New Mexico had one other scorer in double figures last year, and two others hit that benchmark in 2015-16. The Lobos won 17 games in both seasons.
“I have had some decent scoring numbers but did not necessarily shoot the ball too well,” Brown said. “At least that put me in position to have schools like Oregon and others coming to me and I am fortunate for that. One thing that is missing from my career is winning.
“I have not really won since high school, and that is not a good feeling. Obviously, they win a lot of games here so I wanted to come and be coached to learn as much as I can and hopefully win a ton of games. That is what I had in mind coming here.”
Oregon has plenty of shots available with returnees Payton Pritchard, Roman Sorkin and Keith Smith combining for 345 of the 2,270 field-goal attempts for the Ducks last year.
Pritchard figures to boost his scoring average from 7.4, and five-star freshman Troy Brown will likely be among the top scorers for the Ducks, who could include up to nine players in their regular rotation.

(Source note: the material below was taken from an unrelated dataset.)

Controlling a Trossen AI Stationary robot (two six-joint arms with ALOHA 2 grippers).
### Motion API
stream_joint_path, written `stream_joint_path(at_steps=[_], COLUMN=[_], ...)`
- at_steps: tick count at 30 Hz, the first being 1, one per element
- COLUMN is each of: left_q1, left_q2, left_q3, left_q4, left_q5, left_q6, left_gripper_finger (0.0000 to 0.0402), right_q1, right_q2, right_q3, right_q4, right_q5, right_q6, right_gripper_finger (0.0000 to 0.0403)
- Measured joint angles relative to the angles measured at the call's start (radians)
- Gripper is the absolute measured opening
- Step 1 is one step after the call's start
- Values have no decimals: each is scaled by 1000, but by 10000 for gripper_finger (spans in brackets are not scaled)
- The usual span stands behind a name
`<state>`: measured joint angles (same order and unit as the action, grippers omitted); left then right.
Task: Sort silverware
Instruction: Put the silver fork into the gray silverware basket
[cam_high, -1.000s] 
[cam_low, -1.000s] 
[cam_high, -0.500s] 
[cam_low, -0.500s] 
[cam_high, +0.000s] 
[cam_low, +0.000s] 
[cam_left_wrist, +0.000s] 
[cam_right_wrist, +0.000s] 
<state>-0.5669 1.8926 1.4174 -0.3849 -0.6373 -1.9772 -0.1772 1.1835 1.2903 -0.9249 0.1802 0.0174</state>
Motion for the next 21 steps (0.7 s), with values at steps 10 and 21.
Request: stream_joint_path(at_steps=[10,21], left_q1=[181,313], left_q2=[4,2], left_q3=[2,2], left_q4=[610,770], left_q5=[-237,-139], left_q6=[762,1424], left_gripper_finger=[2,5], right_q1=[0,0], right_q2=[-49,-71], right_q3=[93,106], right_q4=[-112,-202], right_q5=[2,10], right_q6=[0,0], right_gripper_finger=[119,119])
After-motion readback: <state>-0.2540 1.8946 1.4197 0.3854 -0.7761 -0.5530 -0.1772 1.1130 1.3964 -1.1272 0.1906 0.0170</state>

“I am not going to go out and shoot the ball every time down the floor, that is not something I want to do,” Elijah Brown said. “My efficiency is something that has held me back the last couple years. I’ve been fortunate to put up decent scoring numbers, but I have always felt like I can be better with my assist-to-turnover ratio and shooting percentages. I think being here will give me my best shot at improving that.”
In two exhibition games, Brown shot 13-for-17 from the field, including 8-for-11 on 3-pointers to total 39 points in 44 minutes with nine assists and five rebounds.
Brown averaged 3.1 assists each of the past two seasons, which would have ranked second on the Ducks in both of those years. He had 5.2 rebounds per game last year after getting 5.5 as a sophomore.
“I have been really impressed with his work ethic, he is in the gym all the time working on the things we want him to do to improve his efficiency,” Altman said. “I love his competitiveness. I think he will have a good year for us.”
Altman is comfortable playing Brown for some minutes at point guard.
“The fact that Oregon plays up and down means a lot of opportunities to have assists to my teammates, put some balls in the basket and get deflections and steals on the defensive end,” Brown said.
“Everyone handles the ball well and is a threat to score. I have a lot of confidence in coach Altman and the staff that whatever they set out will work because we have the personnel for it.”
After graduating from New Mexico in the spring, Brown looked for a program that could give him better visibility to NBA teams. He consulted with his father, Mike — an assistant with the Golden State Warriors — before picking Oregon over Gonzaga and Iowa State.
“The older I have gotten, the more I appreciate what my dad brings to the table,” Brown said. “It is kind of hard sometimes to separate the coach and dad side, but we have done a good job to this point. Going through this process and wanting to get to the level he is already at, I use him as a resource any time I need him.”
Brown played his first two seasons of high school in Cleveland while his dad coached the Cavaliers. When Mike Brown was hired to coach the Los Angeles Lakers in 2011, his son transferred to play two years at Southern California powerhouse Mater Dei.
Brown signed to play for Brad Stevens at Butler, but Stevens was hired by the Boston Celtics the summer Brown arrived on campus. Brown averaged 6.6 points per game as a freshman before transferring to play two seasons at New Mexico.
Brown earned all-Mountain West Conference honors both years before moving to Oregon for his final college season.
“At the end of the day, you can make it from anywhere so it came down to the fit for me,” Brown said. “It is definitely a blessing to play at this level.
“The Pac-12 is loaded and we have a tough schedule, so to have the chance to show what I can do at the highest level for my last year, I couldn’t ask for anything more.”